The actual lessons of the Revolution, the hard work of reformism, the need to
define politically and ideologically end goals, the paramount urgency of education and
inculcating broader values, is ignored in favor of the Adoration of Revolt, the Cult of the
Revolutionary, the Primacy of Personality. I would argue that our misunderstanding of
the 19th century feeds directly into some of the public factionalism and fracturing we
witness today. What is in interesting is when studying the works of Emilio Jacinto,
Apolinario Mabini, Marcelo H Del Pilar, and (most importantly) Jose Rizal, we discover
exhortations towards intellectualism, not just militancy and violence. In many cases, such
as with Rizal, he pushes the need to change the way Filipinos critically think and engage
with issues before armed revolt. It is a distinction that is either glossed over or outright
ignored in many of today’s texts. These men were intellectual giants who espoused a new
understanding citizenship and engagement that eludes us still. The shame is they
understood that lasting change takes place in the hearts and minds of men first, and what
they subsequently build after. Not in spontaneous displays of strength of arms, the might
of the sword, and the fleeting nature of purely personality based revolutionary action. We
seemingly favor the latter, while forgetting the former.

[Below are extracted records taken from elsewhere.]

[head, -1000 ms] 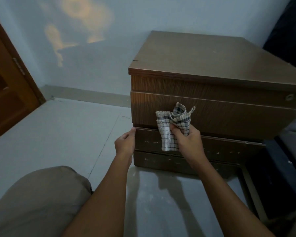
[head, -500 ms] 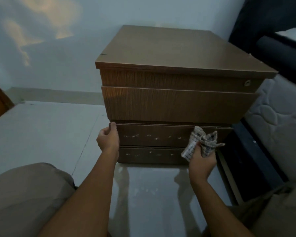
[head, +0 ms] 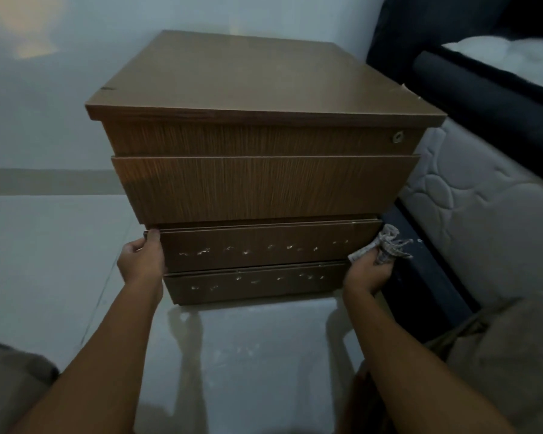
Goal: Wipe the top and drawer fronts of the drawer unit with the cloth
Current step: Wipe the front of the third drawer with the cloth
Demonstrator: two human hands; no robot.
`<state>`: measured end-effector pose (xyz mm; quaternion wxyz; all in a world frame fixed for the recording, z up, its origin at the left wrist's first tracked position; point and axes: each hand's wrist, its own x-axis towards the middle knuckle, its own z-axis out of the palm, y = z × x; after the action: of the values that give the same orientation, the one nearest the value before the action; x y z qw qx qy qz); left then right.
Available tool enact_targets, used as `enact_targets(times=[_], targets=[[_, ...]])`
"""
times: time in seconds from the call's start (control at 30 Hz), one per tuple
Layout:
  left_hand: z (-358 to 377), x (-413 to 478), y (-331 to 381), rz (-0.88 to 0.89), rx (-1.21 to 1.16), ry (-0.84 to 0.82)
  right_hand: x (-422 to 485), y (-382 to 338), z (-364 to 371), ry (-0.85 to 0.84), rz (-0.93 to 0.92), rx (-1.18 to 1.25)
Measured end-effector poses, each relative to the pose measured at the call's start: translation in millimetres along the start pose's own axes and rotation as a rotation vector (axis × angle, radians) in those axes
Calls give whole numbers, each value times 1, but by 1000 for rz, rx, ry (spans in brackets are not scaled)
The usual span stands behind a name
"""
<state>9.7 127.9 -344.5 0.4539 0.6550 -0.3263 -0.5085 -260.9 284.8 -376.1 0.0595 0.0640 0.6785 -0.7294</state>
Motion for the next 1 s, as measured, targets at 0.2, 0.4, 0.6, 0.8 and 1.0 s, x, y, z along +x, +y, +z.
enact_targets(times=[0.2,0.4,0.6,0.8,1.0], targets=[[-1,-1,0,39,8,-17,4,33,32,-43,-22,-52],[-8,3,3,28,27,-74,-39,62,54,-63,-186,-201],[-17,11,9,-12,56,-158,-119,88,85,-265,-274,-209],[-26,14,14,-24,94,-219,-189,105,111,-396,-266,-199],[-30,18,15,27,147,-217,-250,111,125,-544,-295,-244]])
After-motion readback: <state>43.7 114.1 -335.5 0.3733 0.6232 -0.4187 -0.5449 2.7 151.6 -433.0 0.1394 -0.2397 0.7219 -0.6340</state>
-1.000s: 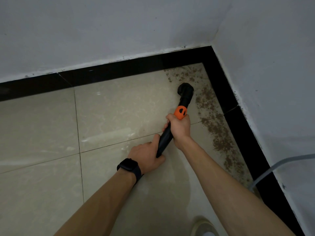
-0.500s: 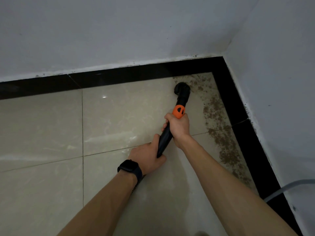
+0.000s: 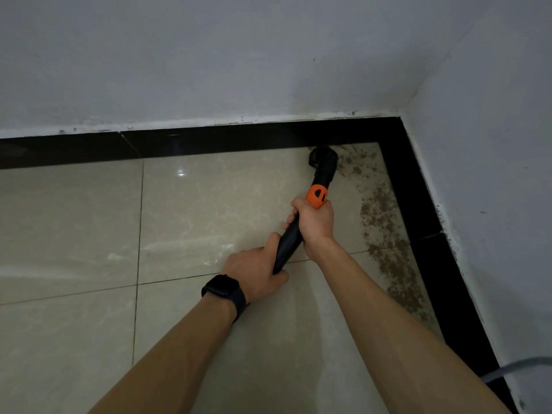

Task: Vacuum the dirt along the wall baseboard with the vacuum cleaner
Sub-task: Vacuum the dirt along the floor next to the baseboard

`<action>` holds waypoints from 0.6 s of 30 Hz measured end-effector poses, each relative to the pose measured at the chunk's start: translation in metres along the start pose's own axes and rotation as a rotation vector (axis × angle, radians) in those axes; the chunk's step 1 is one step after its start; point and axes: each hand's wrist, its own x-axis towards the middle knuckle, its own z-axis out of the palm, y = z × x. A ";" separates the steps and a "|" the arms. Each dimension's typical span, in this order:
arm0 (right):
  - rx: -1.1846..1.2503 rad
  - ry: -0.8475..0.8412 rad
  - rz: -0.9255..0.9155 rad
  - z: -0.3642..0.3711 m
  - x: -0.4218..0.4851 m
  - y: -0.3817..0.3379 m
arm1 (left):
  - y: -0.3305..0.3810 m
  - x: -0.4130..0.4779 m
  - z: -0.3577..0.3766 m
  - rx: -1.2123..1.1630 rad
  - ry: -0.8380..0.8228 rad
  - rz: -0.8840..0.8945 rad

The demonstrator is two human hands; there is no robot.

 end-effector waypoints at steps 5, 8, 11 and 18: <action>0.073 -0.027 0.020 0.000 0.007 0.000 | -0.004 0.011 -0.008 0.073 -0.016 0.022; 0.083 -0.071 0.040 0.000 0.009 -0.001 | -0.010 0.013 -0.015 0.119 -0.027 0.019; 0.097 -0.108 0.069 0.001 0.012 -0.003 | -0.012 0.016 -0.019 0.183 -0.037 0.001; 0.118 -0.018 0.121 0.018 0.012 -0.004 | -0.024 0.025 -0.036 0.197 -0.090 -0.081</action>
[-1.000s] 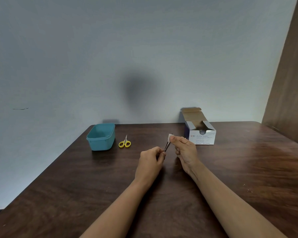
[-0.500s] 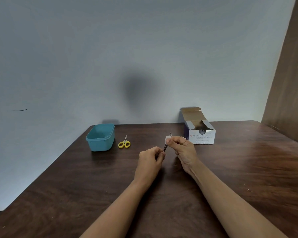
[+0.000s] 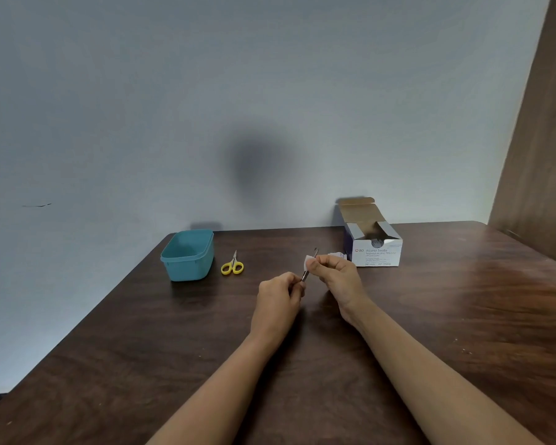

There are clear connections between the Revolution, the Katipunan, the Reformist
Movement, the events in 1872, the Assembly of Reformists in 1863, the Carlist
Movement in Spain, the Latin American revolutions, the Mutiny of 1823, the socio-
economic reforms of Jose Basco y Vargas, the economic explosion of the 19th century,
and even the British Invasion. The connections stretch back even to the decision in the
Manila Synod of 1582 to retain local languages. Context is key, it is critical whether
looking at history or contemporary issues.

Maybe that is the enduring lesson and challenge of the Kartilya and Katipunan, of
the Revolution and Republic, of Rizal, of Aguinaldo and Bonifacio. The intriguing idea
that we have to evolve past resorting consistently to superficially structured armed revolt
and uprising, of militancy, intransigency, and violence, but learn to seek higher ideals of
Reason, and Right and Light, and utilize them in favor of a greater purpose, dedicated to
an enlightened concept of Filipinas.